The formal structure of the Togakure Ryu Densho is actually quite short in terms of number of techniques, having about half the number of a school like Gyokko Ryu, and almost all of them are armed kata in some form (Senban Shuriken and Metsubishi for the Santo Tonso no Kata; Shuko for the Ukemi Kata etc). As has been stated, you can potentially "learn" all the techniques of Togakure Ryu in a very short time when compared to other systems. As a result, I am not surprised to see the kata of other Ryu used as a "launching pad" for the study of Togakure Ryu concepts, and Gyokko is the most logical to begin with.

As is well known, Togakure Ryu is a primarily armed system based around the use of Taijutsu. Togakure Ryu teaches quite an array of weaponry, including the afformentioned Shuriken, Metsubishi and Shuko, as well as Ninjato/Shinobigatana, Ashiko, Yari, Shinodake, and a fair amount of Kuden covering Kusari Gama and Kyoketsu Shoge, and probably others. But this last one is the most telling. Kyoketsu Shoge is said to have been invented by a Martial Artist named Hachiryu Nyudo, who was the teacher of Hakuunsai Tozawa, founder of Gyokko Ryu (BTW, Gyokko's close association with flexible weaponry has seen the integration of Kusari Fundo in the Bujinkan and realted arts most strongly linked with Gyokko Ryu, so that would be my starting point if you wanted to explore that particular waeapon as well...).

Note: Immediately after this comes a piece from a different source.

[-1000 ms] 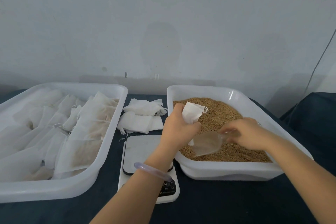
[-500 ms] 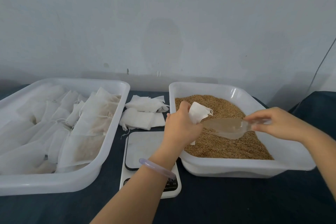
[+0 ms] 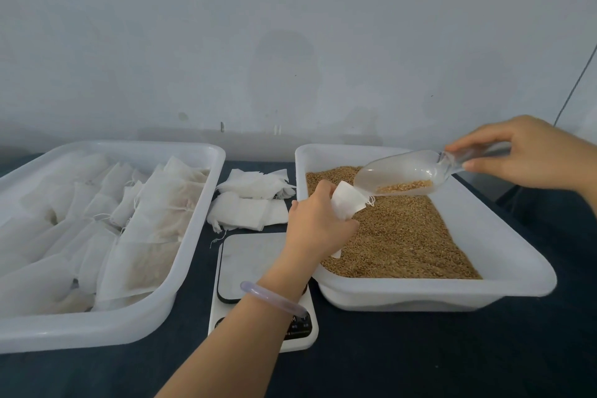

So, in short, if you don't have access to Togakure Ryu Densho or Kata, don't stress too much about it. Just do as Dale has suggested, and explore the Kata you already know well, and then add the elaments of Togakure Ryu as you become more familiar with them. This will also help "flesh out" the Togakure Ryu material, because it actually misses a fair bit, such as having no strike or kick defence at all (just grabs, Muto Dori [swords and spears] and a couple of intuition and hidden kata).

Oh, and just for peace of mind, the main body of the Togakure Ryu Ninpo Taijutsu Scroll is called the Santo Tonso No Kata (Practice Forms Of The Escaping Rat), not Tonkatsu Kata (Deep Fried Pork Schnitzel Forms). I think Dale was having fun with the similar Japanes terms in his e-mail...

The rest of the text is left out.